Our one year anniversary happened to fall on a Sunday on a three-day weekend. We both loved to travel, but by the time we got around to planning where we wanted to go, we were too close to the travel date to get a reasonable price. So we planned a trip to Porto and took an overnight trip to someplace bad, wild bad.
Bad Wildbad is a small thermal spa town nestled in a deep valley in the Black Forest, a 90 minute train ride from Stuttgart. We got up early Sunday and rode out on a mostly empty local train with big windows. The scenery was really nice, especially once we started following the small river up the misty valley. The town has a few small main streets with restaurants and black forest souvenir stores, some very nice hotels, and two large, historic thermal bath complexes.
We stayed at the Atina Hotel, a small pension with maybe 20 rooms, a short walk up from the main road. It was obviously a large old house or apartment building. The entry and much of the interior was plastered with posters of cruise ships and travel brochures. The remainder was overwrought and intensely decorated with all kinds of crap, mostly from the 60’s to 80’s. French porcelain clowns, doileys, and displays of tea varieties from India, long turned to the same gray. Our room, which turned out to be a pretty spacious suite, came with a balcony and a rotary dial telephone.
We took a delightful and recently updated funnicular up to the crest of the valley, where we found an equally delightful shed selling hot cinnamon bread. Apart from the thermae, the town is also well known for its hiking and a recently opened tree canopy walk. For a few Euros, also conveniently available packaged with the funnicular tickets, you can take a short stroll along a walkway built on tree trunks high over the forest floor. The walk terminates in a giant wooden spiral ramp, which winds up and up and up well over the high tree canopy, and affording great views of the mist moving through the forest, the valley, and the surrounding mountainous countryside. We hiked back to the funnicular (stopping for another delicious cinnamon bread) before heading back down to the thermae.
The Palais Thermae is a gem. Built wellnover a hundred years ago with the patronage of Kings, the ground floor is imagined as a arabesque or Moroccan bath, with successive pools, saunas, steam rooms, resting rooms and sun decks added over it's long history. Intricately worked tile everywhere, stained glass, arched stone doorways, bronze fittings, and marble statues. The natural light filtering in to the dim halls gives it an even more fantastic, surreal appearance.

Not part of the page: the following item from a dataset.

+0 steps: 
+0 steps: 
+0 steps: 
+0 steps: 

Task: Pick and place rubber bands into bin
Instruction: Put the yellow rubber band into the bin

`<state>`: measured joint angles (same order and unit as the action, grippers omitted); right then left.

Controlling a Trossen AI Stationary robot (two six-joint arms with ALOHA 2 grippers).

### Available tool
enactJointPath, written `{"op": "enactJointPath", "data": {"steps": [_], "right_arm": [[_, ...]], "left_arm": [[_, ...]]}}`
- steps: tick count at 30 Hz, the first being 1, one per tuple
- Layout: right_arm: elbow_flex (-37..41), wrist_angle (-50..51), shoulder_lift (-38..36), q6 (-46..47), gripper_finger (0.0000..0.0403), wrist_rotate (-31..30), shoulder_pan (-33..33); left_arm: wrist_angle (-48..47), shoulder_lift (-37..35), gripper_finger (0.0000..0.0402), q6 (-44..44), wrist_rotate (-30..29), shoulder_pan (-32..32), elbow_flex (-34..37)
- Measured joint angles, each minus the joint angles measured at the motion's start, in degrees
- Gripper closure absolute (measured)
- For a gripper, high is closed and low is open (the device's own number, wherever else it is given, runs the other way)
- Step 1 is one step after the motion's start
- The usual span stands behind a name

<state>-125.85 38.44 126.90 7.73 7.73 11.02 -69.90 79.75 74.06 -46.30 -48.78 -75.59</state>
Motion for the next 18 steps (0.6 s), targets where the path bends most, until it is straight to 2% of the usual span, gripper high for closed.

When you arrive, you receive a chip bracelet which is used to track how long you spend, locks and unlocks lockers, and what you buy while you are there. The arabesque ground floor is bathing suit optional- the upper floors are completely au-nautural. We showered, enjoyed a lazy swim, scheduled a traditional massage for Saori, and worked our way through the labrynthine bath complex, ending up getting some sun on the modern wood terrace with a new massive tensile shade canopy. If one can overcome the American squeamishness about nudity, there is really nothing more relaxing than a few hours at a place like this. Best is to sweat in a Finnish suana and then cool off in a shower and a quick dip in the cold plunge pool, followed by a short rest in a reclining chair. Saori said the massage was one of the best she’d had, and that the masseuse was also obviously trained in theraputic massage. Actually, the town was full of people with mobility difficulties and older people who come to the bath to help them heal and gain strength and flexibility. The other big thermae complex in town is actually focused on wellness, with many clinics attached to it.
We spent nearly four hours there in total, taking a break partway for a refreshing beer at the small, marble bar. Even with the massage and drinks our total bill came to about $70.
We ate dinner at a traditional southern German wirthaus or tavern, and took an evening stroll in the summer twilight along the little creek running through the town. There are lots of really terrible geographic effects about being in northern Europe, but one upshot are these summer evenings where when you get those rare, warm sunny days, it's s t r e t c h e d out, with an incredibly late, slow sunset and a luminous twilight blue sky over the dark green fields, dusk into the 11pm darkness.